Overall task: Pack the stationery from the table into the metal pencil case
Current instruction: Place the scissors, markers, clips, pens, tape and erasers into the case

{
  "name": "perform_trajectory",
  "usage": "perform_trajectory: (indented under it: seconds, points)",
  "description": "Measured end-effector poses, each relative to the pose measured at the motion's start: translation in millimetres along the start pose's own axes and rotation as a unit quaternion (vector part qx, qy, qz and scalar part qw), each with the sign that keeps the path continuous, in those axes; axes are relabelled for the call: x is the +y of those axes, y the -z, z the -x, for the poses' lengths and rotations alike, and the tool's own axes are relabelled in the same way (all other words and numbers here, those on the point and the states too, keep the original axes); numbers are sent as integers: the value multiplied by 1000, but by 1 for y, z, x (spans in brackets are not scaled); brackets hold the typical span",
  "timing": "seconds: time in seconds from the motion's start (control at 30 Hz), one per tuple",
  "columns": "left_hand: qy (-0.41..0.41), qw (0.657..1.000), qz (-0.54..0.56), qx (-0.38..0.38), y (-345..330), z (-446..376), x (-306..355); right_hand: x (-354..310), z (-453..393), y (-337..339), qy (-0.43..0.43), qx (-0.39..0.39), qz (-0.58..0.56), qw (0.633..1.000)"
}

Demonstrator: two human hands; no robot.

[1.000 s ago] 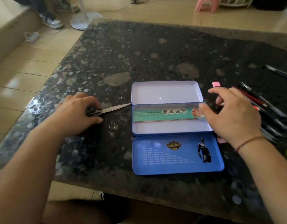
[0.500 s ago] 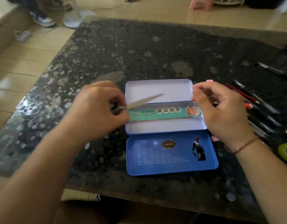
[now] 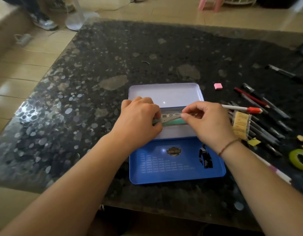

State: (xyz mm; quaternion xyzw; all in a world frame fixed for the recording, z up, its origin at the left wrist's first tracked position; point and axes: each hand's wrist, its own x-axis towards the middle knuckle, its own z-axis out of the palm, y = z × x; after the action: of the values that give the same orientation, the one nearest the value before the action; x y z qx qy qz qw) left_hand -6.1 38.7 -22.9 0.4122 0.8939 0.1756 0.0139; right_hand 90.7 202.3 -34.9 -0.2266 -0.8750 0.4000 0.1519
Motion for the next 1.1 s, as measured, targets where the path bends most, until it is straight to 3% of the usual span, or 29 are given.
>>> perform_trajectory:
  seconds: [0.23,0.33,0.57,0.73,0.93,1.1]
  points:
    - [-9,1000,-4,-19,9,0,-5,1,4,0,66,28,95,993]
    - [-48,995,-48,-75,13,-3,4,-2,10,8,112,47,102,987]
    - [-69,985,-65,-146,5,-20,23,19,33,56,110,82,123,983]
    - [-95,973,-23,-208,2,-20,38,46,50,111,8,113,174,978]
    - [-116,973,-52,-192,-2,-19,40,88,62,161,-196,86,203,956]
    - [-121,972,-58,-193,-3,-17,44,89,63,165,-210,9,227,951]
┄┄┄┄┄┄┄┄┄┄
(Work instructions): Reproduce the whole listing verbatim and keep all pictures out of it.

(Exercise result):
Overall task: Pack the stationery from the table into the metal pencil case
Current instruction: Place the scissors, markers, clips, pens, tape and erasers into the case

{
  "name": "perform_trajectory",
  "usage": "perform_trajectory: (indented under it: seconds, points)",
  "description": "Measured end-effector poses, each relative to the pose measured at the motion's start: translation in millimetres along the start pose's own axes and rotation as a unit quaternion (vector part qx, qy, qz and scalar part qw), each with the sign that keeps the path continuous, in those axes; axes are relabelled for the call: x is the +y of those axes, y the -z, z the -x, for the poses' lengths and rotations alike, and the tool's own axes are relabelled in the same way (all other words and numbers here, those on the point and the states too, keep the original axes); numbers are sent as integers: the value multiplied by 1000, but by 1 for y, z, x (spans in brackets are not scaled); brackets hold the typical span",
  "timing": "seconds: time in seconds from the motion's start (control at 30 Hz), one per tuple",
  "columns": "left_hand: qy (-0.41..0.41), qw (0.657..1.000), qz (-0.54..0.56), qx (-0.38..0.38), y (-345..330), z (-446..376), x (-306..355); right_hand: x (-354..310), z (-453..393), y (-337..339), qy (-0.43..0.43), qx (-0.39..0.39), qz (-0.58..0.56), qw (0.633..1.000)"
}

Demonstrator: two human hands; no robot.

[1.000 s ago] 
[0.500 s ago] 
[now] 

State: (xyz mm; quaternion xyzw; all in a world frame fixed for the recording, z up, its origin at the left wrist's first tracked position; point and axes: each hand's wrist, its own x-axis towards the middle knuckle, its own z-axis out of the palm, y = z × x; after the action: of the values that give the same orientation, the one nearest the value before the action; x y z qx qy qz qw) left_hand -6.1 38.7 -22.9 0.4122 0.8939 0.1756 0.0139; right_hand 90.7 202.3 -34.9 -0.2266 -0.8750 0.4000 0.1519
Motion for the next 1.1 s, as measured, targets where the path bends most, until it is straight to 3% of the usual span, or 29 are given.
>>> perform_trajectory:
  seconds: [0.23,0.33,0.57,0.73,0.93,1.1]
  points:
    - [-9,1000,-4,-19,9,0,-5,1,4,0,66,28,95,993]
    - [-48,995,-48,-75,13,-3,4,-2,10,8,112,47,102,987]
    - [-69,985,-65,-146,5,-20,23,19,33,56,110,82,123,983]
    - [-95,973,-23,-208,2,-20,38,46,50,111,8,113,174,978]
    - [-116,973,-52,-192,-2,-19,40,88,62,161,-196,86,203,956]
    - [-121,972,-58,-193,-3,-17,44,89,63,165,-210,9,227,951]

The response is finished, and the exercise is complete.